I note, however, that we could make compilation blow up with something like

#[cfg(all(feature = "cofactored", feature = "cofactorless"))] // with cofactorless default
compile_error!(
    "only one signature paradigm should be used!"
);

But a more interesting alternative is that since cofactored verification will always accept cofactorless-correct inputs, and the discrepancy in behavior can only be observed on signatures produced outside of any (draft-)standard —or this library—, we could consider feature unification under cofactorless behavior as a "feature" 😈

To make things compatible with unification, we'd hence define cofactorless verification function (still the default) under

#[cfg(and(not(feature = "cofactored"), feature = "cofactorless"))] 

and the corresponding cofactored verification under

#[cfg(feature = "cofactored")] 

The real risk occurs across libraries / implementations, where you could maliciously craft signatures so that one implementation disagrees with the other, not if all your code is "downgraded" to cofactorless unbeknownst to you. You would be downgraded, after all, to the recommended standard behavior.

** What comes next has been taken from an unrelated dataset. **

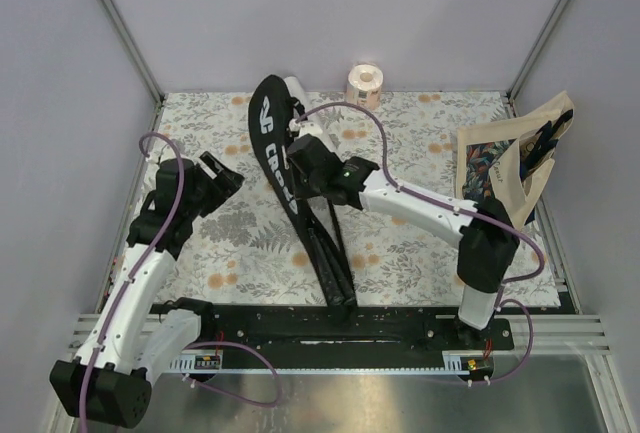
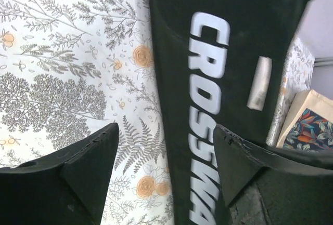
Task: Pack up the badminton gear
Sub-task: Adjust the racket bag at the center of the board.
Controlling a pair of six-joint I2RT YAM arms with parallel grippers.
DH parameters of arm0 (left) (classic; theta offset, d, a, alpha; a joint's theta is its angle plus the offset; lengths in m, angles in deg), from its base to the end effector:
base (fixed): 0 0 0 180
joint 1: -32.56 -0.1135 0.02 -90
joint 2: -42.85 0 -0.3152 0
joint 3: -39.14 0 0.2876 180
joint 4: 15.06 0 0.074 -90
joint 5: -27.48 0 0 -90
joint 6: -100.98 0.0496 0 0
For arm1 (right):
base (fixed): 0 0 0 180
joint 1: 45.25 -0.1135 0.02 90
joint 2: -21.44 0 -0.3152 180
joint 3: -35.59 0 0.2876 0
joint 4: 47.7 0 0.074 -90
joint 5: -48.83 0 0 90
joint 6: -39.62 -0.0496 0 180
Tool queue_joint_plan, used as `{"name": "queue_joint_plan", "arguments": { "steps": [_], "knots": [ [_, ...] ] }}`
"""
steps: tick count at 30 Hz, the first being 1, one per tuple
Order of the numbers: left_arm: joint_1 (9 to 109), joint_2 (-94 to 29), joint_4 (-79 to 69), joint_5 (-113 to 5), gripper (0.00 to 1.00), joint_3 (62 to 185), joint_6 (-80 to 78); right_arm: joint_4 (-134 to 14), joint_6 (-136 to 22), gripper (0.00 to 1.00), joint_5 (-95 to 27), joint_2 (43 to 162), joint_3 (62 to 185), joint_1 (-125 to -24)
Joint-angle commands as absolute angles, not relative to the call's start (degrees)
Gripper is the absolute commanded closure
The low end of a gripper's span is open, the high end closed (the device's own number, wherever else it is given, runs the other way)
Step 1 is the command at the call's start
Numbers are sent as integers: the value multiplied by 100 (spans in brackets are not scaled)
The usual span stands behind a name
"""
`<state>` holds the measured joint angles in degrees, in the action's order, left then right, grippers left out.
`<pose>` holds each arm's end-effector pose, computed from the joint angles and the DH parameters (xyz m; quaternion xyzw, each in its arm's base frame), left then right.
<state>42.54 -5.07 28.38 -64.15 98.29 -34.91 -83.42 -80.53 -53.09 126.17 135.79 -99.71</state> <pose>0.1927 -0.0325 0.3376 -0.2764 0.8307 -0.2153 0.4327 0.2876 0.3849 0.3165 -0.1473 0.8913 0.2119 0.3728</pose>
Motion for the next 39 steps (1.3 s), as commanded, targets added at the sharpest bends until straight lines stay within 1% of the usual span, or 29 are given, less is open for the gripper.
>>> {"name": "queue_joint_plan", "arguments": {
  "steps": [1,5,10,15,18,23,25,29,33,35,39],
  "knots": [
    [4022,-995,2449,-6307,24,10504,-3393,-9698,-6929,100,-6514,12014,14561,-10220],
    [3767,-1480,2616,-5805,25,11059,-3428,-9639,-6436,100,-6842,11891,14414,-10448],
    [3564,-1822,2265,-5576,24,11130,-3393,-9253,-6322,100,-6701,12321,14194,-10729],
    [3494,-2192,1905,-4803,30,11033,-3139,-9489,-5908,100,-7342,13129,14790,-11160],
    [3485,-2350,1817,-4661,29,11077,-2884,-9419,-5777,100,-7474,13341,14940,-11266],
    [3397,-2692,1869,-4618,29,11427,-2647,-9025,-5347,100,-7589,13263,14774,-11319],
    [3301,-2912,1948,-4495,32,11726,-2585,-8753,-5075,100,-7554,13140,14546,-11328],
    [3029,-3220,2027,-4232,35,12175,-2515,-7725,-3812,100,-7614,12709,13931,-11336],
    [2905,-3466,2080,-4126,37,12404,-2470,-7346,-3141,100,-7931,12620,13982,-11319],
    [2870,-3546,2133,-4108,40,12448,-2497,-7231,-2938,100,-8106,12682,14026,-11319],
    [2852,-3616,1861,-4161,40,12334,-2523,-7152,-3051,100,-8090,12709,13913,-11328]
  ]
}}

Because the "cofactored" feature would be non-default, the feature approach gives us a meaningful way to ensure upon cofactored opt-in that all the components of a code base are turned to cofactored behavior. At the admitted cost of possibly introducing a discrepancy with another implementation (e.g. ring) , but:

• that's why you have the opt-in,results
• I am tempted to submit a PR for cofactored verification to BoringSSL (and all the others) and replicate the feature trick in ring.

[burdges]

You could just name cofactored Signature and name cofactorless SignatureLegacy or whatever, so then you encourage cofactored but nobody who reads docs carefully gets surprised. We'd never produce SignatureLegacy by signing of course, only by deserialization.

[huitseeker]

I see.
That works for the purpose of bringing the ecosystem to cofactored verification, but:

• it puts the burden on dalek maintainers to keep an explicit cofactorless signature around forever, as soon as dependencies start using it,
• I'm not sure anybody "reads docs carefully", so I'm worried that it is not opt-in. Most people would be silently "switched" to cofactored given their current code uses Signature. As a consequence, we get the "reverse" dependency problem: those inattentive Dalek users would be performing a cofactored verification while the rest of the ecosystem is still, largely, on cofactorless.

[burdges]

I suspect features cause more harm than good here, but you could've a feature that controls a type alias.